En 2019, Christophe a repris le tube de Corynne Charby « Boule de flipper ». Et pour sûr ! Puisque c’est Christophe lui-même qui a composé la chanson pour la chanteuse en 1986, sous son patronyme Daniel Belivacqua, sur un texte de Jean-Michel Bériat — déjà auteur du tube de Rose Laurens « Africa », ou co-auteur de celui de Julie Piétri, « Eve-lève toi ». Corynne Charby, âgée alors de 26 ans, qui brillait cinq ans plus tôt au cinéma dans « La chèvre » (et plus tard dans « Un été d’enfer »), et qui vient de publier sans succès une poignée de 45 tours — notamment signés Didier Barbelivien (« A cause de toi », « Ma génération », « J’t’oublie pas »), vient de refuser d’intégrer la troupe des Coco-Girls de Stéphane Collaro. Elle fait alors la connaissance de Christophe sur un gala, que ces premiers disques lui permettent de réaliser.

« Boule de flipper » entre au Top 50 le 29 septembre 1986 à la 39ème place, pour culminer sur la 17ème, le 18 octobre suivant. Au total, seulement dix-sept semaines de présence dans le classement, et pourtant une chanson devenue bien plus culte, que certains n°1 de l’époque déjà oubliés. Moderne et magnétique, Corynne Charby y évoque sa rupture douloureuse avec son ex qui l’a larguée comme un salaud. Elle exprime toute sa tristesse et sa souffrance à ce capitaine d’un bateau chanteur. Suivront le tube « Pile ou face » (Top 5 en 1987), le follow-up « Pas vu pas pris » (Top 39 en 1988), un album, et plus rien.

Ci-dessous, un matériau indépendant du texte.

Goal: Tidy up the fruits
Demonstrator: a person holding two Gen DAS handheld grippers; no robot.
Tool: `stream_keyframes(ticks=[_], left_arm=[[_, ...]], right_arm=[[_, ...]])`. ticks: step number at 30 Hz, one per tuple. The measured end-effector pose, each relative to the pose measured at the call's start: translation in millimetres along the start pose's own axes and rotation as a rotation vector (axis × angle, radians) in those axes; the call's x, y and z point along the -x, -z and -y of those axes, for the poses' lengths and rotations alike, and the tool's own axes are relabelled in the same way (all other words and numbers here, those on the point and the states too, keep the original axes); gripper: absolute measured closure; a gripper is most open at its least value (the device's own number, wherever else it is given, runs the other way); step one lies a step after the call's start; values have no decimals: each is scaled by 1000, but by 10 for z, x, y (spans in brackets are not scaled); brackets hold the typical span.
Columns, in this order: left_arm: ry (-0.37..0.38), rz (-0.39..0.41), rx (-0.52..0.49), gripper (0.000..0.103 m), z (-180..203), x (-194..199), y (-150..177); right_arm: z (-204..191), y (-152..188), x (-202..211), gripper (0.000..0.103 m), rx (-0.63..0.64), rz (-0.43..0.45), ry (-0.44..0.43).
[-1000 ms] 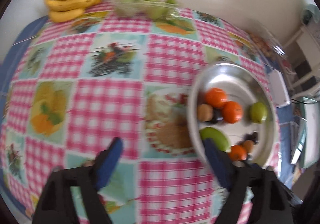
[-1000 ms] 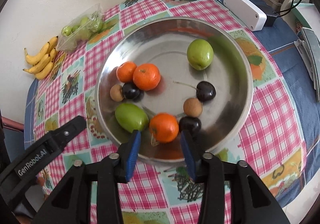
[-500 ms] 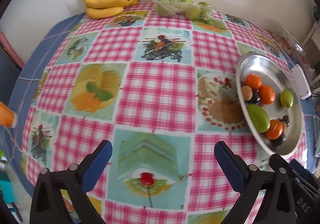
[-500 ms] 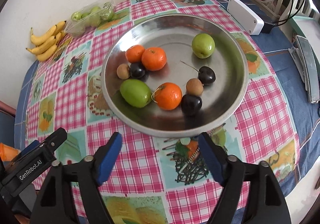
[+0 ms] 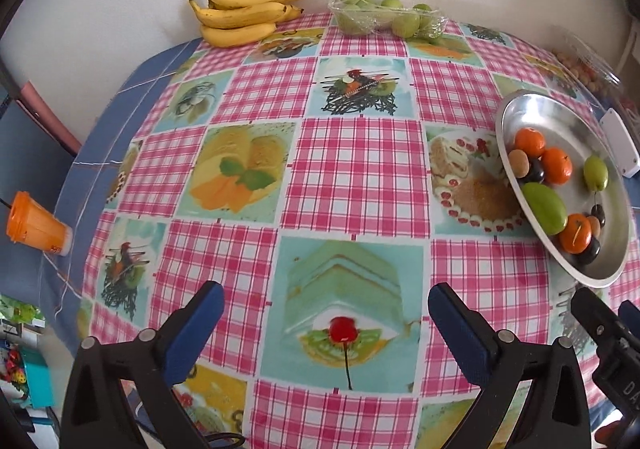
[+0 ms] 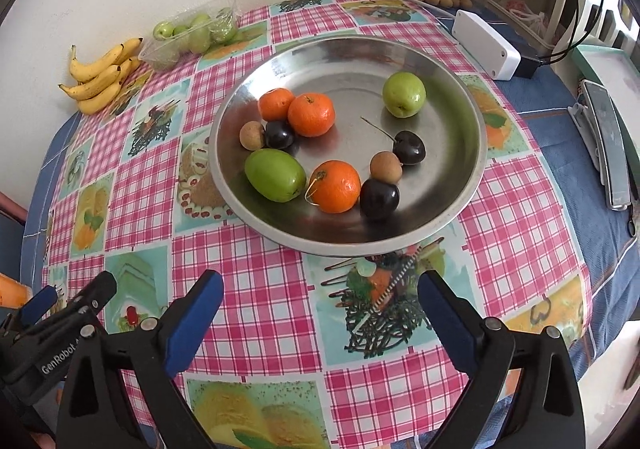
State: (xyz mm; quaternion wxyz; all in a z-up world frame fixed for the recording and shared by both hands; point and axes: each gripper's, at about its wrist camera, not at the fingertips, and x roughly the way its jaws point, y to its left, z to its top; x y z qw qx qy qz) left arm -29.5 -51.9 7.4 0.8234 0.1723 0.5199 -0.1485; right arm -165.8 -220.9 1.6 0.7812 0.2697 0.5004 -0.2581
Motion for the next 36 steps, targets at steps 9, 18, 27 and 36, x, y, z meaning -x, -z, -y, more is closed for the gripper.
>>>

A 74 ans, Christophe a offert l’an dernier une nouvelle lecture à cette chanson, en duo avec Juliette Armanet (qui reprenait déjà « Y’a pas que les grands qui rêvent » de Melody en 2018), au sein du second volume de « Christophe Etc ». Un opus qui donnait suite au précédent volet, un disque de duos de reprises de ses chansons.

Le légendaire talent de Christophe, était d’avoir su réinventer de façon obsessionnelle les quelques chansons talismans qui ont fait sa gloire (« Les mots bleus », « Aline », « Les paradis perdus », « La Dolce Vita »…), au lieu de se contenter d’en être le porte-voix passif et nostalgique. Il collaborait régulièrement avec des artistes de l’ancienne et de la nouvelle génération.